«Le 4 juillet.—À une heure du matin, d'après le compte qui avait été rendu à M. de Villedeuil, de la scène du sieur comte de Sade, du 2, il a été conduit à Charenton par le sieur Quidor, inspecteur de police, et le commissaire Chenon a mis les scellés sur sa chambre.

«Le 11 juillet 1784.—À trois heures du matin, le sieur Lafitte de Pelport[2] a été amené par le sieur de Longpré, inspecteur, sur une lettre d'anticipation de M. Lenoir, datée du 10.

[2] Le marquis de Pelleport (Anne-Gédéon de Laffite), auteur du Diable dans un bénitier.

«Le 3 octobre 1788.—Le sieur Pelport a été mis en liberté à une heure et demie, sur une lettre de cachet contresignée Laurent de Villedeuil, en date du 1er de ce mois. Le sieur....., inspecteur de police, lui a fait signer une soumission d'être toujours à trente lieues de Paris.

«Rendu compte et informé le ministre et le commissaire du roy de la sortie de ce prisonnier.

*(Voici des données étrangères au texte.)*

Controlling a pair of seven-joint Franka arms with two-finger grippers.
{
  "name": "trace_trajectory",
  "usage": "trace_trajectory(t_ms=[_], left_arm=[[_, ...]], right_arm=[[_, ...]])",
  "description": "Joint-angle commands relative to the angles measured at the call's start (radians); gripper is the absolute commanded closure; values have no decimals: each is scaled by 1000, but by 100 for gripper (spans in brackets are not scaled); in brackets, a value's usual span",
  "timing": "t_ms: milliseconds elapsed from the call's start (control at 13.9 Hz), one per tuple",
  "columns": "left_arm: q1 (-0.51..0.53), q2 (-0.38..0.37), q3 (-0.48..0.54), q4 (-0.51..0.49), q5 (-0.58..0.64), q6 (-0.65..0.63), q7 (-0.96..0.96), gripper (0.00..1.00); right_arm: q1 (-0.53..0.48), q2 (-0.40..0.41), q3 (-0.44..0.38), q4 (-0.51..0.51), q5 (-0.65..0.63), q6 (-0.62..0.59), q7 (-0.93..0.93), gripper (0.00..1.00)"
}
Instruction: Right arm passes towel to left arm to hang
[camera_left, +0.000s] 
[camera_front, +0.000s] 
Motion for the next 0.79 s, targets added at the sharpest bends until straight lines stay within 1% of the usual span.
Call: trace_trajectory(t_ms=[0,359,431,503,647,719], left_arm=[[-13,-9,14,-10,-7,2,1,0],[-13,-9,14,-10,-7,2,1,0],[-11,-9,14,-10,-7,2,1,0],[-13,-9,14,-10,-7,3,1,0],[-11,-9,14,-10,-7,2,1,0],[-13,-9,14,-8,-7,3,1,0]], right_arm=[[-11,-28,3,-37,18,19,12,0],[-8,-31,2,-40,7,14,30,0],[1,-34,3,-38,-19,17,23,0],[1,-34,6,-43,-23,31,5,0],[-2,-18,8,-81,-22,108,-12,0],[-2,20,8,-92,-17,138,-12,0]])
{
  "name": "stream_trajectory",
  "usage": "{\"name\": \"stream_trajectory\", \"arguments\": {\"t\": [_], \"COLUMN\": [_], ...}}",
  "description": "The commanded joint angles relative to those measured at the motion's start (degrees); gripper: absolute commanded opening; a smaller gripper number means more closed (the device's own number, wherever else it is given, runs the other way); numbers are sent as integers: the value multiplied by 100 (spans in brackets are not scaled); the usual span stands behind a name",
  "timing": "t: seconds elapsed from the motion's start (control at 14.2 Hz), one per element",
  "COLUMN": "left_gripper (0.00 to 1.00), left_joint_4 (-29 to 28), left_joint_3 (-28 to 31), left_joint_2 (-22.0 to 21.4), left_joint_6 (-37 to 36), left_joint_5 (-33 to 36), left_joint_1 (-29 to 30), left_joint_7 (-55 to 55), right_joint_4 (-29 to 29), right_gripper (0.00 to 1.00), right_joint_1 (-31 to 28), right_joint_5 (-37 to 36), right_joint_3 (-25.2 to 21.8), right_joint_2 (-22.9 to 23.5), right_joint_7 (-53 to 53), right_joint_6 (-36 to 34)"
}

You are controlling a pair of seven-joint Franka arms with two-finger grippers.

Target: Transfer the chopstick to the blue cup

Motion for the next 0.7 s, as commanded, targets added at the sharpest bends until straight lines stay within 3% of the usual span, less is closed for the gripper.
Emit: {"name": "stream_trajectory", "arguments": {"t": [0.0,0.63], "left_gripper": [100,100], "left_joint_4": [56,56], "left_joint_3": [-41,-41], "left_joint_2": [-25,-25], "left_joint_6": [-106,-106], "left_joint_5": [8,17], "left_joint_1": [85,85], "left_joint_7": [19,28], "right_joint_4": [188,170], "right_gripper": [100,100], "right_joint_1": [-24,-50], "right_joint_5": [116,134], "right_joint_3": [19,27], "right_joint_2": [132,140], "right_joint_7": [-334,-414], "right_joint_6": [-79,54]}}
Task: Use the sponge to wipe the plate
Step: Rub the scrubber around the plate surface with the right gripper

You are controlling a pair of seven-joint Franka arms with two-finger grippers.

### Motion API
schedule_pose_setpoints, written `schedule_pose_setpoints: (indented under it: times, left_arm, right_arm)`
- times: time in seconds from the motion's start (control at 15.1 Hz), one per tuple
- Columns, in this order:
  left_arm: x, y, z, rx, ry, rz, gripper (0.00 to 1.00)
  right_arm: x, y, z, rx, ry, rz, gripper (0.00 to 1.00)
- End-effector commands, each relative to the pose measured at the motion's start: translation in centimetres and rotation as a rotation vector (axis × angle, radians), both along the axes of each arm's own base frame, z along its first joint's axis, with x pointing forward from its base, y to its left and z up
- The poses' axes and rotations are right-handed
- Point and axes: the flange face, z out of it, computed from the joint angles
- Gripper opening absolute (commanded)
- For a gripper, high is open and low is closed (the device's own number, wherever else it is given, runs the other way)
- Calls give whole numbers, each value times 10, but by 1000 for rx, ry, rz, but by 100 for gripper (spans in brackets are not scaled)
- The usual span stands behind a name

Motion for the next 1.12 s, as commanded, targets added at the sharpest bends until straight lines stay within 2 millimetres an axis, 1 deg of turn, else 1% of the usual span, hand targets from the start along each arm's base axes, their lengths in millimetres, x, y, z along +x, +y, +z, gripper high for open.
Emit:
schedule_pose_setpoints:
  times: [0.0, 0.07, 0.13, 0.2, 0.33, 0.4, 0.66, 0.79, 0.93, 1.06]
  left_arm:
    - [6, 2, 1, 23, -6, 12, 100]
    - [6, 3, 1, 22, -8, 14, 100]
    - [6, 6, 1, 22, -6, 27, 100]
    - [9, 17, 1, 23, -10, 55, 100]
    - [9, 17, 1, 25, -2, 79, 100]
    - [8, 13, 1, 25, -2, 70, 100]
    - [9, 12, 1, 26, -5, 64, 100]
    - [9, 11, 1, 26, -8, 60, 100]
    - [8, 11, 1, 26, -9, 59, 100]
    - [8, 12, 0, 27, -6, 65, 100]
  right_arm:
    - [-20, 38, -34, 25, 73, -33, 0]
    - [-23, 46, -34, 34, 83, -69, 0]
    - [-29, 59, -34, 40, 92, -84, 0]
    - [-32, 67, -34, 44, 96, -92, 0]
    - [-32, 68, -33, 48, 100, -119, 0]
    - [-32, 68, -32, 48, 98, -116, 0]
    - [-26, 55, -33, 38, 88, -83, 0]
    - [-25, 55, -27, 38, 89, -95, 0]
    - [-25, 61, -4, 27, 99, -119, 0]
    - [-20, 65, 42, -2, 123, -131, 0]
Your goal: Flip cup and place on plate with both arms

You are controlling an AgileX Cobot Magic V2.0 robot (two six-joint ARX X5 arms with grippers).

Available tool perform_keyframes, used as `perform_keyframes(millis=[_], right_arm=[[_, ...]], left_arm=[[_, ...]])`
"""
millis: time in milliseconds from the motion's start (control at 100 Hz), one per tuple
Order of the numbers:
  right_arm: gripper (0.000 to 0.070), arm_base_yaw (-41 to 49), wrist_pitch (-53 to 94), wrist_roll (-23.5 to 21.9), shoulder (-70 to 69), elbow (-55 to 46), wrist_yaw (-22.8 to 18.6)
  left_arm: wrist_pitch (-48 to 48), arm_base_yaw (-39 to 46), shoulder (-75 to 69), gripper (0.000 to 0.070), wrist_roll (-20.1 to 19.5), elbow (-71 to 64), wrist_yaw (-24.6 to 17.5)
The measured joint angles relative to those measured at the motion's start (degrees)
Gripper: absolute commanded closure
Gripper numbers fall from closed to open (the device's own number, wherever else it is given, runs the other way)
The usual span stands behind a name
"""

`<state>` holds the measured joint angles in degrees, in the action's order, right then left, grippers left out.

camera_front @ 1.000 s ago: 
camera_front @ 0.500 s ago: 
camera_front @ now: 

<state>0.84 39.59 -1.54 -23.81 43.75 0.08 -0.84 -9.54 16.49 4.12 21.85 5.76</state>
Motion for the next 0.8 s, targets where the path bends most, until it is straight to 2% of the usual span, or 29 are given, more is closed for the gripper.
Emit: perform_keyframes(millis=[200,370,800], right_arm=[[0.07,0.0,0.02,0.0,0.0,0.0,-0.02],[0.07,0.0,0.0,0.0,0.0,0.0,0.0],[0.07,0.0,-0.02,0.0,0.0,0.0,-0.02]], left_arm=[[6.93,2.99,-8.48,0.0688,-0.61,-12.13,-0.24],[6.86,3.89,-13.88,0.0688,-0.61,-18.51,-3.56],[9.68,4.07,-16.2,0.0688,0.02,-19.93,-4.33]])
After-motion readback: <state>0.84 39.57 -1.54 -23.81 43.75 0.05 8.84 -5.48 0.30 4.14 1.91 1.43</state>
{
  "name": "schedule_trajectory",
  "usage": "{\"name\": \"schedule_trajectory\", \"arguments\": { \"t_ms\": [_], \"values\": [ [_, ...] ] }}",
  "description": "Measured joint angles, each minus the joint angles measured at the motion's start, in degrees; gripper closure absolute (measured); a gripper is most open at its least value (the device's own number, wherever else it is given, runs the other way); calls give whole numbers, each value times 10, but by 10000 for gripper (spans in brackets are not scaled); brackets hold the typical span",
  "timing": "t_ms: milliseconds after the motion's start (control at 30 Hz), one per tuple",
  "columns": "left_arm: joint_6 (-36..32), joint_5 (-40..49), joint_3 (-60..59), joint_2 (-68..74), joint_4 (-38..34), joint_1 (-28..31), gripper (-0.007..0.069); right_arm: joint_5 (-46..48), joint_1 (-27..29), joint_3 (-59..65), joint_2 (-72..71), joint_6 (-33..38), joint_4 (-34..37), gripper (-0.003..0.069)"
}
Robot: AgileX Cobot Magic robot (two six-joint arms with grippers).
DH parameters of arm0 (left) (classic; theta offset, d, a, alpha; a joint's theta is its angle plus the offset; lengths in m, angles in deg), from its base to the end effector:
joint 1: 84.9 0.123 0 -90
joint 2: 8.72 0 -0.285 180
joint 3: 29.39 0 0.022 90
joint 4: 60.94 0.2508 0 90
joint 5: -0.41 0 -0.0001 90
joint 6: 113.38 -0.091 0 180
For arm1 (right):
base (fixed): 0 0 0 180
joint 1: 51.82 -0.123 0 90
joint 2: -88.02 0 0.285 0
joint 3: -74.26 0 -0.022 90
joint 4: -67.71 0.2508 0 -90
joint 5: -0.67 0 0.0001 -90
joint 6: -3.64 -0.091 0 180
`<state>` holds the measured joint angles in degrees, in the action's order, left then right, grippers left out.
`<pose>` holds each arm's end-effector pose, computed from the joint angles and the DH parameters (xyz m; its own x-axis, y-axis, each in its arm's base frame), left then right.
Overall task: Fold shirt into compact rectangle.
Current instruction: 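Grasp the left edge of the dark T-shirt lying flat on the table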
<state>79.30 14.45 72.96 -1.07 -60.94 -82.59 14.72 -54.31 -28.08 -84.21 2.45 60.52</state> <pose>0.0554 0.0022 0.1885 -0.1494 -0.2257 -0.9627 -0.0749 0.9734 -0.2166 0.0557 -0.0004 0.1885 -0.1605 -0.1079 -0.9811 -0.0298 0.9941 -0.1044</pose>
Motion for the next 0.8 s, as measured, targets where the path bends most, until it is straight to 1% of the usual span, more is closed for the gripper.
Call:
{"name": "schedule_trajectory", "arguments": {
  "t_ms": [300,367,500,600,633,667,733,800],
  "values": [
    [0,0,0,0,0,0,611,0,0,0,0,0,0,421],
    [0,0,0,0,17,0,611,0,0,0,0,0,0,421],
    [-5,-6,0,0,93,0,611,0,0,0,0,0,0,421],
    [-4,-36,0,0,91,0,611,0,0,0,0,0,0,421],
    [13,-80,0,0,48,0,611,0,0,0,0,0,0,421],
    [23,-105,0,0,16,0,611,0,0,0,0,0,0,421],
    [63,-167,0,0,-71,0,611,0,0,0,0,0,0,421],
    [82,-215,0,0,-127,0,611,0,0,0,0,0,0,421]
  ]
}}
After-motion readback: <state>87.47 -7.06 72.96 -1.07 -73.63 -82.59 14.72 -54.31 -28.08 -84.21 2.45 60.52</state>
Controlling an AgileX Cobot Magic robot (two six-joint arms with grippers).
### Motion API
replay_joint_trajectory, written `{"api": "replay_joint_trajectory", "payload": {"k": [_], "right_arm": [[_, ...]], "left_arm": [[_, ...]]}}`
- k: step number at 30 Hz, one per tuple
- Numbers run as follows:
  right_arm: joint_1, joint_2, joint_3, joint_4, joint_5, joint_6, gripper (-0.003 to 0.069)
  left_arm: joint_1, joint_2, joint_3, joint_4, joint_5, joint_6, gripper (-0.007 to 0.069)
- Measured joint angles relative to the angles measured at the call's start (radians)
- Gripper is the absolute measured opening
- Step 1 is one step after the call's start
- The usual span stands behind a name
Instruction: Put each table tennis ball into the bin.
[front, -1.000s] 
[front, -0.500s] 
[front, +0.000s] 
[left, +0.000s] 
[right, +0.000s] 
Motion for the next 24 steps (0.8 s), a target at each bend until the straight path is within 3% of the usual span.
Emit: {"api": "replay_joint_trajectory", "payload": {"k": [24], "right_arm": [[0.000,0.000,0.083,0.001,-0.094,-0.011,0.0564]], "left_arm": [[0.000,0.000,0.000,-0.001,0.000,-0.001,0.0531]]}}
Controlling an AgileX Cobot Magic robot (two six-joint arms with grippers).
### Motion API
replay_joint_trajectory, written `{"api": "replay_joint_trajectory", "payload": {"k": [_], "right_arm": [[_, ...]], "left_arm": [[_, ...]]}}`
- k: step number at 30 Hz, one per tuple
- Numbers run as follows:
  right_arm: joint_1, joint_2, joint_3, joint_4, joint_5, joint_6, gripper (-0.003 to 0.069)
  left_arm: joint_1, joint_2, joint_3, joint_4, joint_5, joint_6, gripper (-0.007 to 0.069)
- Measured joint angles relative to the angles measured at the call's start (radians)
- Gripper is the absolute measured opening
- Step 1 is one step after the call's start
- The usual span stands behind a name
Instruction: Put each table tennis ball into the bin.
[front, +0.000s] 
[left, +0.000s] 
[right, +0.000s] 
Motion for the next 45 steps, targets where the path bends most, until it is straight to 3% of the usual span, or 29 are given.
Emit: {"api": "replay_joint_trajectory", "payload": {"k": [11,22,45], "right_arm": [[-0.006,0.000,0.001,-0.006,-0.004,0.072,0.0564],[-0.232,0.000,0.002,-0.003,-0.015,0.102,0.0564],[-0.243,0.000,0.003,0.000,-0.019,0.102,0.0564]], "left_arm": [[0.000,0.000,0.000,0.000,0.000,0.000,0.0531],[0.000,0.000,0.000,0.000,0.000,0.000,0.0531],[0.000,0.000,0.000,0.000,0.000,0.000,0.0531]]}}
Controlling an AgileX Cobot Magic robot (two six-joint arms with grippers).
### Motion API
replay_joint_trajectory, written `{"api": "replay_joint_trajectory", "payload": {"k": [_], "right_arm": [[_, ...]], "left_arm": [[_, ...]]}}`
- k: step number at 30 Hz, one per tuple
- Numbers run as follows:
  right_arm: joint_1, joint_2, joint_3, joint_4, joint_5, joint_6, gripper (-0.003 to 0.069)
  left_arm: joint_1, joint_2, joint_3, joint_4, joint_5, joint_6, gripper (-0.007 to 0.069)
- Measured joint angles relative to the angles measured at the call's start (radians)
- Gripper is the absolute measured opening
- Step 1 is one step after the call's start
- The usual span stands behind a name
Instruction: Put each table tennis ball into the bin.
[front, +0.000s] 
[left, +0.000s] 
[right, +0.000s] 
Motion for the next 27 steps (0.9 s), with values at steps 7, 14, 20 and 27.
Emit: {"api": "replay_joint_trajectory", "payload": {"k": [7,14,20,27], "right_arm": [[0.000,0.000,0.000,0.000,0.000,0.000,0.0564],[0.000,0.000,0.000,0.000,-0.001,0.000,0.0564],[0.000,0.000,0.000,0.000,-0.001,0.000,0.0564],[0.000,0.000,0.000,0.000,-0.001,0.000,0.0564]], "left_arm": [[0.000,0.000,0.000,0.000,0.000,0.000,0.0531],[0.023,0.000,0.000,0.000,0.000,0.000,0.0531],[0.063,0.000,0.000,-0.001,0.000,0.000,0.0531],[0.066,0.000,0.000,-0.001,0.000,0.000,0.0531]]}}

«Le 12 juillet 1784.—Le sieur Henry, inspecteur de police, a amené, à une heure et demie du matin, le sieur Brissot de Warville[3], sur une lettre d'anticipation de M. Lenoir du 1er juillet 1784.

[3] Brissot de Varville, avocat, accusé d'avoir composé des libelles.

«Le 10 septembre 1784.—Le sieur Brissot de Warville a été mis en liberté à une heure trois quarts après midi, sur l'ordre du roy, contresigné baron de Breteuil, en date du 5 de ce mois.

«Le 16 août 1785.—Après quatre heures, lettre de M. le baron de Breteuil, qui mande M. le gouverneur pour lui venir parler tout de suite. M. le lieutenant du roy y a été en son absence.

«À onze heures et demie du soir, M. le cardinal de Rohan, grand aumônier, évêque de Strasbourg, commandeur des ordres du roy, a été amené au château par M. le comte d'Agoult, premier aide-major-général des gardes du corps. M. le marquis de Launay, gouverneur, avait été au parloir du cardinal le chercher, et l'a amené dans sa voiture, ainsi que M. d'Agoult. Le lieutenant du roy, M. le chevalier de Saint-Sauveur, a cédé son appartement pour cette nuit et pour donner le temps de meubler l'appartement du premier.